• [PROBLEM DESCRIPTION]: Reproduce exactly the lines below from the one containing "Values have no" through the one containing "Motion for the", including both, and nothing else.

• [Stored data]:

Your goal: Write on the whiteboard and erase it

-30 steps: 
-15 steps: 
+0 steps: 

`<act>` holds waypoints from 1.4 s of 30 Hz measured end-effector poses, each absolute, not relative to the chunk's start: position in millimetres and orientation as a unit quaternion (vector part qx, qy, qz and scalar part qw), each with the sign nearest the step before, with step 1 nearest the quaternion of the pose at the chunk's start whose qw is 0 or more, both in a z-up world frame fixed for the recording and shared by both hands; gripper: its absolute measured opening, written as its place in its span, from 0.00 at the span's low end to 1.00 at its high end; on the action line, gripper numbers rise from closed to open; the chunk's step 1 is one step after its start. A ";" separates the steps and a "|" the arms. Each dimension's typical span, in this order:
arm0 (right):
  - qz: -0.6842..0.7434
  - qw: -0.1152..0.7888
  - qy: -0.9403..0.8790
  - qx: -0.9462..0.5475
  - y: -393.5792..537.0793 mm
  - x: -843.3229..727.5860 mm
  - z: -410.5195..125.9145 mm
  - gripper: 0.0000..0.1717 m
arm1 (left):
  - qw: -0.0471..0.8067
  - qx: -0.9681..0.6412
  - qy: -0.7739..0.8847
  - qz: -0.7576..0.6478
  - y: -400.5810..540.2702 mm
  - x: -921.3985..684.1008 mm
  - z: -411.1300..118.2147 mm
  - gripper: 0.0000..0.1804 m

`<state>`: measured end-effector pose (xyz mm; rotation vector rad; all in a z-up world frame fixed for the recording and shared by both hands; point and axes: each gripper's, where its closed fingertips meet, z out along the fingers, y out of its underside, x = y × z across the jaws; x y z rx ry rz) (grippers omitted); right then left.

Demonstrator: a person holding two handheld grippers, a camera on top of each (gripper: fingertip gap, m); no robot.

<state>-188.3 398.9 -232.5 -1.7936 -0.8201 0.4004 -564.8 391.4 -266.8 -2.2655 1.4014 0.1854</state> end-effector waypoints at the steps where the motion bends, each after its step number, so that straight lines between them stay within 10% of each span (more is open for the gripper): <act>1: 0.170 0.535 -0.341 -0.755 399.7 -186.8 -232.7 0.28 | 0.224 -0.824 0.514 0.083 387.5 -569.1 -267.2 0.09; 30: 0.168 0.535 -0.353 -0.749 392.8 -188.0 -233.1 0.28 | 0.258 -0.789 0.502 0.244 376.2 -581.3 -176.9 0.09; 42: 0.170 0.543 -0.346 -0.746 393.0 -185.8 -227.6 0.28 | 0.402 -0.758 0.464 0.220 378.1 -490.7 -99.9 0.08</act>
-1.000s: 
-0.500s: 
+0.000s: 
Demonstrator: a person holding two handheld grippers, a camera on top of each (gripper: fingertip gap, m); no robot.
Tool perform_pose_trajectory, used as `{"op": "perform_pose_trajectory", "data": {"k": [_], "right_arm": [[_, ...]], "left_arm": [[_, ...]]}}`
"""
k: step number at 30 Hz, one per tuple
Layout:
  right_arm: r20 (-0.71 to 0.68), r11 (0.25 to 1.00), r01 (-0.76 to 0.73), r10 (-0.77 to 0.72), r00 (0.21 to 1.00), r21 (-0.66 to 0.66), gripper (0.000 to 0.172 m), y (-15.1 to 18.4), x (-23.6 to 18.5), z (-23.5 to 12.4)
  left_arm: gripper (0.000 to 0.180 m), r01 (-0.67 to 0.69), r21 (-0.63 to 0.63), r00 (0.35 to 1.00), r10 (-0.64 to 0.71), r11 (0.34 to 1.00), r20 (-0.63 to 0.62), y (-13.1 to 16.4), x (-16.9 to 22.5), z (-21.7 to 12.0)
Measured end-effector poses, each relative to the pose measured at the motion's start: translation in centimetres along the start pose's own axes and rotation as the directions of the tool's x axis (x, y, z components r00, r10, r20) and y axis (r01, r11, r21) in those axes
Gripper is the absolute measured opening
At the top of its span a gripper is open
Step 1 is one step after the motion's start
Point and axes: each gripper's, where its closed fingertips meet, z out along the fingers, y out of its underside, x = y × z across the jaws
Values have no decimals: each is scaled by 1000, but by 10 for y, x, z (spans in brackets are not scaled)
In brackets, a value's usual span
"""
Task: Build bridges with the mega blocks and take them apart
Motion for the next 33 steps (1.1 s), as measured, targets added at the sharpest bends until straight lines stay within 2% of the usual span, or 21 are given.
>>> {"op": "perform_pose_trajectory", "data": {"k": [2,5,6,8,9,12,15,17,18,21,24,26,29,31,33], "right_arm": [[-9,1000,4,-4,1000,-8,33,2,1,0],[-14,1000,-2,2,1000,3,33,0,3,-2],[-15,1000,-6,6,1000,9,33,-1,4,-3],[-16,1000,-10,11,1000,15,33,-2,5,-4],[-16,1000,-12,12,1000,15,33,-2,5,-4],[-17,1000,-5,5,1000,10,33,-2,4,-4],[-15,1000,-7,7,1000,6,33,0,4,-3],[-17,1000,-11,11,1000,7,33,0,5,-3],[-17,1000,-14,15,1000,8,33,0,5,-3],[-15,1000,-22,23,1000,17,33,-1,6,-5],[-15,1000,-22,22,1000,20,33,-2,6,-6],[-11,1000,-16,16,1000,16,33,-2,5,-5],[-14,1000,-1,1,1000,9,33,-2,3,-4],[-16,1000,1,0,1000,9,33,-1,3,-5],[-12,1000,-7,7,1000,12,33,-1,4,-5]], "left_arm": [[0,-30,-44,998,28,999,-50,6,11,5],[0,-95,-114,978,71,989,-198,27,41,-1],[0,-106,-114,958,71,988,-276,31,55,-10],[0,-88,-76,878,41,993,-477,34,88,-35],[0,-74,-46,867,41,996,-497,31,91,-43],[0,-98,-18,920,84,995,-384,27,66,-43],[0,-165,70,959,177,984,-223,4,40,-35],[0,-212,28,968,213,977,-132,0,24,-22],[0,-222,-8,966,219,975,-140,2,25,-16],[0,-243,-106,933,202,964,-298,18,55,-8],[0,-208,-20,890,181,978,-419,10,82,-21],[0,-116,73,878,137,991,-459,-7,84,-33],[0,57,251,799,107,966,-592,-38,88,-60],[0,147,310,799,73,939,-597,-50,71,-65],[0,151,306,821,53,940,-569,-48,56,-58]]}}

• [PROBLEM SOLUTION]:
Values have no decimals: each is scaled by 1000, but by 10 for y, x, z (spans in brackets are not scaled)
In brackets, a value's usual span
"""
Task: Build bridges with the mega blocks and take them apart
Motion for the next 33 steps (1.1 s), as measured, targets added at the sharpest bends until straight lines stay within 2% of the usual span, or 21 are given.

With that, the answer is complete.